Problem statement
Retype, word for word, every line from the one holding "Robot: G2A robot" through the one holding "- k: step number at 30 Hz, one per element" in the entries below, both included, and only those lines.

━━ Listed records

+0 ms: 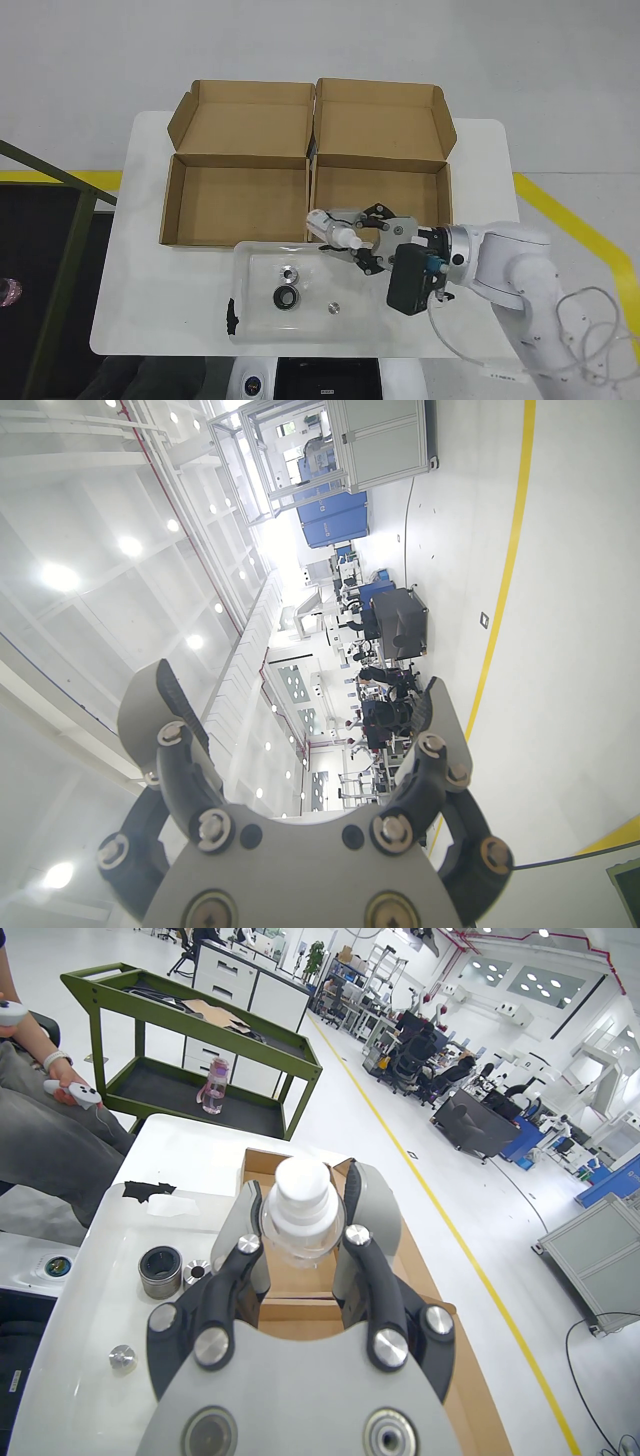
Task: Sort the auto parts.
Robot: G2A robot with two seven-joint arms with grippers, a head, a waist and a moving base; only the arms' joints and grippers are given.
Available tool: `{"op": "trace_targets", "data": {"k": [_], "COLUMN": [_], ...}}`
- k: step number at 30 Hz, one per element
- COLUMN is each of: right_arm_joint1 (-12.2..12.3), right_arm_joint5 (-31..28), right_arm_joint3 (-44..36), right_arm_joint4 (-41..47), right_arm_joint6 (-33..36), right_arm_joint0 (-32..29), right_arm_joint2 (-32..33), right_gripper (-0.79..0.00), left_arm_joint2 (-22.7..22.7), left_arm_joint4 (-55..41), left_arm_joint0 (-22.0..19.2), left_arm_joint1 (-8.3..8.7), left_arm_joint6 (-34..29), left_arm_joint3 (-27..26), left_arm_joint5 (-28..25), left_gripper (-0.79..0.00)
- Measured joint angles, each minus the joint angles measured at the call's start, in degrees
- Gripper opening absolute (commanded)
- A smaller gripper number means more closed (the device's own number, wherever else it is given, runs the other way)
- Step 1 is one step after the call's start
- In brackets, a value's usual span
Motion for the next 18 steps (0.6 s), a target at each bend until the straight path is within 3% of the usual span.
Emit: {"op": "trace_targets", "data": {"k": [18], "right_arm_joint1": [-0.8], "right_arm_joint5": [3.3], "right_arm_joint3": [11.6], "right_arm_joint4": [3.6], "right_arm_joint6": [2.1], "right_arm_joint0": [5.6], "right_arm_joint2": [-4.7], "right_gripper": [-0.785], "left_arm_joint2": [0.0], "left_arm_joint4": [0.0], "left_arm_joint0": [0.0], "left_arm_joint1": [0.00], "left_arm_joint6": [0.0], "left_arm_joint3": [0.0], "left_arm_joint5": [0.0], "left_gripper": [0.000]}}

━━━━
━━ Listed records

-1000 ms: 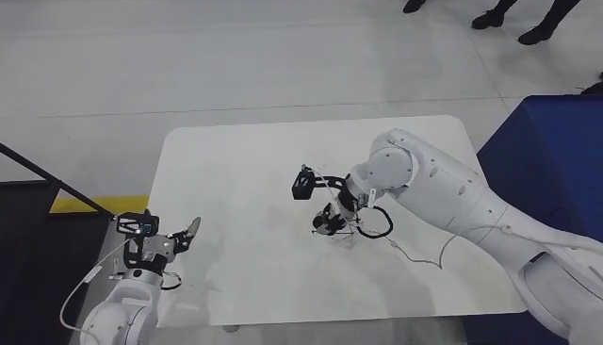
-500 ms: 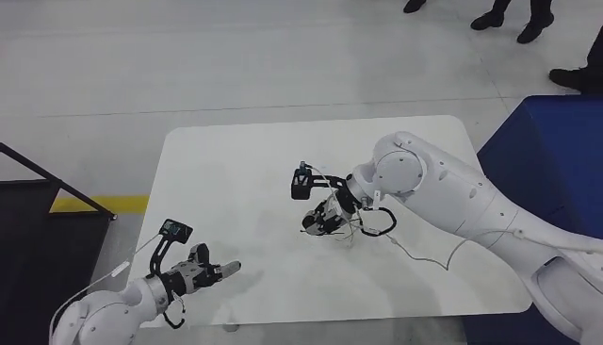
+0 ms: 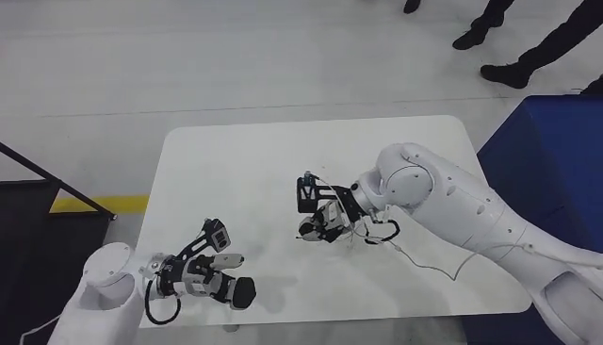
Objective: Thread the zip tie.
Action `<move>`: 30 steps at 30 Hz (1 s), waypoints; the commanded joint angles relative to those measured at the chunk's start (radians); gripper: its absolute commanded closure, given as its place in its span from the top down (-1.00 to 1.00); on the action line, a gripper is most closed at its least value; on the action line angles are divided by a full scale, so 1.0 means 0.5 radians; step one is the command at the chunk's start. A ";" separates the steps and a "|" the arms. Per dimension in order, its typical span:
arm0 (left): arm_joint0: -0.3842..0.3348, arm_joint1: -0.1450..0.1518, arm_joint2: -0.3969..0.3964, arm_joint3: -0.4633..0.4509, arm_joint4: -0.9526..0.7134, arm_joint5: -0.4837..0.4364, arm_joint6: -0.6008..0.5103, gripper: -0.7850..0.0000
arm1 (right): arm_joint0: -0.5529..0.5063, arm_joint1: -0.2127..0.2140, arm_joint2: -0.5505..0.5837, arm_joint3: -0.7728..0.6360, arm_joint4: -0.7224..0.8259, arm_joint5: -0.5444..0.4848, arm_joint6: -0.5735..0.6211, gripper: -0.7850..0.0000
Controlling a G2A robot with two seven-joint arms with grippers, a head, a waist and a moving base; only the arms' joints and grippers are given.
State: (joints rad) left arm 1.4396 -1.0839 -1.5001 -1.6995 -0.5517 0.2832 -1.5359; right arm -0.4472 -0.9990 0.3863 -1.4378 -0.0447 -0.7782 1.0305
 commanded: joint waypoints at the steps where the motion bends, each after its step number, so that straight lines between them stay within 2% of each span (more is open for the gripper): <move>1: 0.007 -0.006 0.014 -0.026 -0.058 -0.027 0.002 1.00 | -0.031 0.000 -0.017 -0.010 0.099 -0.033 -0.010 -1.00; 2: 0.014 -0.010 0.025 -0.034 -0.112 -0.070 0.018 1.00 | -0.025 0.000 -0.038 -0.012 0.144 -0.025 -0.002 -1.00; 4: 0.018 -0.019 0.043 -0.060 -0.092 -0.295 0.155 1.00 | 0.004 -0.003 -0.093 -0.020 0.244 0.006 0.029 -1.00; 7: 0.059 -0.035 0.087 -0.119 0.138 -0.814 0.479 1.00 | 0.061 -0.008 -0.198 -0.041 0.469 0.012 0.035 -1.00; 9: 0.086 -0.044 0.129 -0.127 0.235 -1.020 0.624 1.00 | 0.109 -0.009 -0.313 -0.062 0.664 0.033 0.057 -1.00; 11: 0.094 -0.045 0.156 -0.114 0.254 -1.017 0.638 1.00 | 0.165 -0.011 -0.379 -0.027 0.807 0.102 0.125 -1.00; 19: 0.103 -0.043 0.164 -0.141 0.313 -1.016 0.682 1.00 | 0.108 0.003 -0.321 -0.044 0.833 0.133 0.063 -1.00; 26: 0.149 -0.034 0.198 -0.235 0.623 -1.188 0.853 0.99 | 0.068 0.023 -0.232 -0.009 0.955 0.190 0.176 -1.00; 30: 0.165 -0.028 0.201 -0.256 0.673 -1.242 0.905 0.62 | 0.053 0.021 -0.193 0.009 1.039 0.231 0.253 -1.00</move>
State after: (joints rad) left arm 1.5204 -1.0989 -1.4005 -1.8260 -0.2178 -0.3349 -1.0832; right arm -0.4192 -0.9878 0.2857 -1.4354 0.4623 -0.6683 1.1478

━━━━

Exercise solution
Robot: G2A robot with two seven-joint arms with grippers, a head, a waist and a moving base; only the arms' joints and grippers are given.
Available tool: `{"op": "trace_targets", "data": {"k": [_], "COLUMN": [_], ...}}`
- k: step number at 30 Hz, one per element

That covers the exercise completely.